PaRappa the Rapper is difficult to get to grips with, at first, pressing the buttons at the right time and it’s not at all forgiving. The levels also do go on a bit when you have to repeat them, as you just want to get down to the button-pressing, the final level particularly being annoying when the intro goes on forever. That one also causes much gnashing of teeth towards the end when you don’t get a lead-in from the MC King Kong. That’s not just difficult, it’s plain irritating!

cover Graphically, there’s no anti-aliasing so the old PS1 sprites are now showing their age. In fact, it’s just a straight port with no touching up, which is a shame. One thing added is an option to choose between 4:3 and 16:9 screen ratio, although this is a complete waste of time because it’s a 16:9 screen so why would you want to crop the sides and look at small images of the characters filling the space instead? Also, the game was 16:9 to begin with, so there’s no point to this.

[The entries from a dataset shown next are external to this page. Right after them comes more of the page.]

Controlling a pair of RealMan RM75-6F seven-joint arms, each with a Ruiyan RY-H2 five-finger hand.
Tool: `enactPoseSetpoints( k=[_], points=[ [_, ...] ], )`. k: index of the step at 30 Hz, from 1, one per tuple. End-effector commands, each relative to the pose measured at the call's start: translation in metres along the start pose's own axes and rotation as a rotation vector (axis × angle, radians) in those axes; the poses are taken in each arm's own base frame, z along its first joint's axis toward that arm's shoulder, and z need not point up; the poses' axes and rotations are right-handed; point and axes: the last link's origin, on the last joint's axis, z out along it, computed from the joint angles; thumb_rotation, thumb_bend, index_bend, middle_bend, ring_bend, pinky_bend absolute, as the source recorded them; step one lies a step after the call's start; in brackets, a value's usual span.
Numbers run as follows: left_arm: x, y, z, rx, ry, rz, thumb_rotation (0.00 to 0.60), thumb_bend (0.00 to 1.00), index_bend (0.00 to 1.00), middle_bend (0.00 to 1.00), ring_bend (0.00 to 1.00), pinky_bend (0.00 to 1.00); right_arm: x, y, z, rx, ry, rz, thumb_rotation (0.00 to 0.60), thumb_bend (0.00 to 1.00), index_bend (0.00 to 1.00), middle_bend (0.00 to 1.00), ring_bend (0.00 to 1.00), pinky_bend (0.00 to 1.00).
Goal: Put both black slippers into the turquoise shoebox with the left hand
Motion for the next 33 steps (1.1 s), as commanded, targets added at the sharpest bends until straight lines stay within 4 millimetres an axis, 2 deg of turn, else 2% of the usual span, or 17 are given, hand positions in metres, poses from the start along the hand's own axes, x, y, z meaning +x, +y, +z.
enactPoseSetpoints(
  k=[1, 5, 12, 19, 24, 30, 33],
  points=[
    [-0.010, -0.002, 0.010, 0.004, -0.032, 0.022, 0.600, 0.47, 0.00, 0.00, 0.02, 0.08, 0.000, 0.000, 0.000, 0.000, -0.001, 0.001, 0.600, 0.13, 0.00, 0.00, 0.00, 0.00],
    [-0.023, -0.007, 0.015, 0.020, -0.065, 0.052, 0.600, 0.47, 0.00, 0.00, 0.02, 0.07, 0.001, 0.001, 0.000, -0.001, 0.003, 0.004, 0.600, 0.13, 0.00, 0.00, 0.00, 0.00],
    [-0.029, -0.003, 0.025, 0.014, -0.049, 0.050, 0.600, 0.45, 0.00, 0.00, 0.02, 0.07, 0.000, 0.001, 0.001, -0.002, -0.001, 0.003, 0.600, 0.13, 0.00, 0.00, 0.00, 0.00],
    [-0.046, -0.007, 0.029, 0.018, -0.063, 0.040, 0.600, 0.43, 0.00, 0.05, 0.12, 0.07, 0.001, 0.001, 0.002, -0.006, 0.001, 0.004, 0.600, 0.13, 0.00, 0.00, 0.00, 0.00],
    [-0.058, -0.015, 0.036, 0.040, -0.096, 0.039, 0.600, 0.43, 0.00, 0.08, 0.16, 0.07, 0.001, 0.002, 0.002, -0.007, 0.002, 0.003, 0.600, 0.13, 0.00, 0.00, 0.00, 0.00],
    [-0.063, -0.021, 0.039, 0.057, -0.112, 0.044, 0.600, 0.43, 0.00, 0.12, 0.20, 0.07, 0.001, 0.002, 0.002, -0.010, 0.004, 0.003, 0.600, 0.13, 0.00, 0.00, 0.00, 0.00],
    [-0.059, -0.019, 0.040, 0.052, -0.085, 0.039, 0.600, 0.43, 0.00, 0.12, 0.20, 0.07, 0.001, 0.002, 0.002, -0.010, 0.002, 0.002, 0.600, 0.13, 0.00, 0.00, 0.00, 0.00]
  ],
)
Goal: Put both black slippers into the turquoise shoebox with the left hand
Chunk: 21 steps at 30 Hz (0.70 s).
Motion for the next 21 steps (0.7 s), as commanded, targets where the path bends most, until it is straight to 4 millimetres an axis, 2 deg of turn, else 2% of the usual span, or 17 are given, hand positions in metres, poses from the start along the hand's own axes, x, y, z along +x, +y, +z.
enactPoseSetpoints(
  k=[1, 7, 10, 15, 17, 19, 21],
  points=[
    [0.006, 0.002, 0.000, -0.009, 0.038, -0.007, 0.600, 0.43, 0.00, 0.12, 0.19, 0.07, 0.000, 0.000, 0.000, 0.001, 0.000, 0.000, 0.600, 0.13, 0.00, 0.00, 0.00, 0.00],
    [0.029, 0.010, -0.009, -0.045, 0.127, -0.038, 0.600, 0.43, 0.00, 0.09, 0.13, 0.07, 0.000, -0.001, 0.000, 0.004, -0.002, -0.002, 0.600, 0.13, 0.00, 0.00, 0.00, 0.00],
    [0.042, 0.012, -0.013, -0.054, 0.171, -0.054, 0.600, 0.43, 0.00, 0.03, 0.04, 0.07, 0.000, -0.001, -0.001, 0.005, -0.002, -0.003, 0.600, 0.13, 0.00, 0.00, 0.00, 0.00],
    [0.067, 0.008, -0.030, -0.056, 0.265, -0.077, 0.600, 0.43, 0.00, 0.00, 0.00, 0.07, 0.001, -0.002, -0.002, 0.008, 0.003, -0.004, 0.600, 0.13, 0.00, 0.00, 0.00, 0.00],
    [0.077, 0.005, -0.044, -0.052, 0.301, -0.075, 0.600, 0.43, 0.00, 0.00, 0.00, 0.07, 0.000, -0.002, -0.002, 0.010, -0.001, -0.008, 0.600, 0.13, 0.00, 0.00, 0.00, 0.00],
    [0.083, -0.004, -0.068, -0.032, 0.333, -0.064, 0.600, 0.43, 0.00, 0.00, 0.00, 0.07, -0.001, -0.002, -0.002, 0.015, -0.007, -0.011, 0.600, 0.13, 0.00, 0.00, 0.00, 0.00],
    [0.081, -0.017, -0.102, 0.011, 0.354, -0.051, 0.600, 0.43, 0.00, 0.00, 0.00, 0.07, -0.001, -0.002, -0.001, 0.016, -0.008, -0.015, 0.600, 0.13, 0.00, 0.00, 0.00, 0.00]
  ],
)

On the plus side, the game has great stereo sound separation, and my particular favourite was the toilet level (see this Youtube link), although if you want something bizarre, try out this ‘real’ level 4 clip, which normally features the chicken making a cake.

For those who want to have more than a solitary experience, the Ad Hoc Multiplayer option allows you to connect with other players who have the game, competing against them, such that you can sort-of go head-to-head, except that it will just take each player through each stage turn by turn before you can compare the results, so not really head-to-head.

‘Game Sharing’ just sends a demo of the first level to other PSP owners wirelessly and there’s also the option to download tune remixes which you can save onto the Memory Stick, although given that the UMD can hold 1.8Gb of data, why weren’t these on here already?

Overall, PaRappa the Rapper is still a fun game to play, but you’ll complete it within a couple of hours at most and after that there’s not much to go back to, so even a penny under twenty quid seems a bit steep. If Sony want to resurrect a classic which would be fantastic to play while out and about, please bring out the wonderful Ico.